Bringing together these capabilities would create a real centre of technological knowledge within government. But knowledge alone would not be enough. In government as in business, no matter how smart you are, the best people always work for someone else. So for this new group to work, it would need to be deeply connected to other centres of expertise. It would, I hope, be porous enough to have good relations with tech startups like Growth Intelligence (who know more than most about using machine learning to identify new sectors and firms) and Burning Glass (who scrape and analyse data on emerging jobs); with agencies like Bloom and Trampoline systems who have been mapping the tech sectors in specific places from Leeds to Cambridge; with initiatives like Open Corporates who are revolutionising business microdata; and with institutional experts like the Enterprise Research Centre and the IPO’s patent analytics team.
The new group would also need to be responsive, providing timely and actionable analysis to those making investment decisions to do with innovation.
The group would do a few important things, including:
- Systematically assessing new areas of technology development
- Creating new (and use existing) networks of external experts (e.g. those within GO Science)
- Identifying areas for priority innovation investments across Government. This might include new Innovate UK platforms, and new Catalyst programmes.
The question of where such a group would sit is an open one: it could be part of UKRI; it could be part of BIS if BIS is taking the lead on this sort of policy; in a very different political world it could be at the heart of the Treasury or an economic growth ministry superseding the Treasury.
But regardless of where it sits, there is an opportunity here: the government has subtly but decisively changed the way it makes innovation policy; it can no longer get away with technological ignorance or data-free decisions on technology investments (if it ever could); it is already spending quite a bit on the analysis of innovation, but disparately and disconnectedly. The Innovation Plan and the establishment of UKRI give an opportunity to bring this all together, and make better use of existing resources so as to make better policy. John Kingman is right: now is the time for a strategic brain.
* Some of this capability was in practice moved from BIS to Regional Development Authorities, which were of course abolished in the early days of the Coalition government, a story which deserves a blog post of its own.

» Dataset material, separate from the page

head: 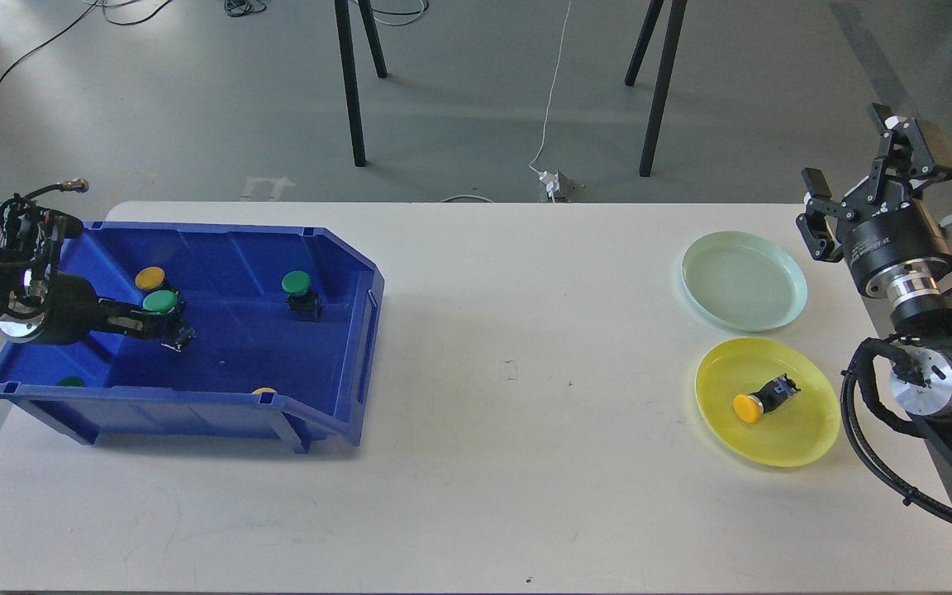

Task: Pass button and place on color plate
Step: 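Grasp the green-capped button with the left gripper and lift it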

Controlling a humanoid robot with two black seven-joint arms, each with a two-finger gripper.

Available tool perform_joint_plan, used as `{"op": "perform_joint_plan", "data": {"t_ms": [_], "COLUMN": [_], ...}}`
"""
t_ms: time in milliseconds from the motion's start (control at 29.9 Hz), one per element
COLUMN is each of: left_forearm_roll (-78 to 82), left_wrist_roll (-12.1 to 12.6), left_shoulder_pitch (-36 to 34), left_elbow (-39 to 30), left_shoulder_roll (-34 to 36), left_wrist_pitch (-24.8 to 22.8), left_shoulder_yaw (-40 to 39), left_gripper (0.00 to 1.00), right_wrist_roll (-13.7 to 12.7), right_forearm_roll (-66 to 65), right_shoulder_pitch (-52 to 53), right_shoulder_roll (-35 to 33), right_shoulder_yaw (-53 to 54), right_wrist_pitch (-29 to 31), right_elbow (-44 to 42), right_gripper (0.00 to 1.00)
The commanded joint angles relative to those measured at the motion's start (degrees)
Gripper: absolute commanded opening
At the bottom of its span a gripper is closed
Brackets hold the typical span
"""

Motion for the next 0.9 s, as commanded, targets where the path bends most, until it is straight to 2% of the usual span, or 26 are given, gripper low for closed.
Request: {"op": "perform_joint_plan", "data": {"t_ms": [0,268,502,636,870], "left_forearm_roll": [-0.11,-1.95,-10.65,-18.38,-26.91], "left_wrist_roll": [0.02,0.02,0.02,0.02,0.02], "left_shoulder_pitch": [-1.12,-5.52,-5.61,-5.52,-6.4], "left_elbow": [-4.56,-15.54,-27.5,-29.09,-28.13], "left_shoulder_roll": [4.45,13.67,22.38,21.17,10.01], "left_wrist_pitch": [-0.01,-0.01,-0.01,-0.01,-0.01], "left_shoulder_yaw": [-0.31,-3.38,-16.46,-21.4,-21.85], "left_gripper": [0.26,0.26,0.26,0.27,0.27], "right_wrist_roll": [-0.07,-0.07,0.02,-0.07,0.01], "right_forearm_roll": [0.0,0.0,0.0,0.0,0.0], "right_shoulder_pitch": [0.0,0.0,0.0,0.0,0.09], "right_shoulder_roll": [0.03,0.03,0.03,0.03,-0.67], "right_shoulder_yaw": [0.0,0.0,0.08,0.0,-0.18], "right_wrist_pitch": [0.0,0.0,0.0,0.0,0.09], "right_elbow": [-0.02,-0.1,-0.02,0.07,0.07], "right_gripper": [0.95,0.95,0.95,0.95,0.95]}}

** As we’ve discussed elsewhere, it’s not just policymakers’ demand for innovation data that is changing. Things are also changing on the analytical supply side. Talking about the importance of big and open data can sometimes be a cliché, but in this instance it really matters. We couldn’t have done the work we did on Tech Nation 2016 or the work we’re doing on Arloesiadur, the Welsh innovation dashboard, without the ability to pull in business data, to scrape websites for information on jobs and technologies, and to analyse this cheaply. It’s increasingly possible to understand the dynamics of innovation in a way that would have been impossible ten years ago.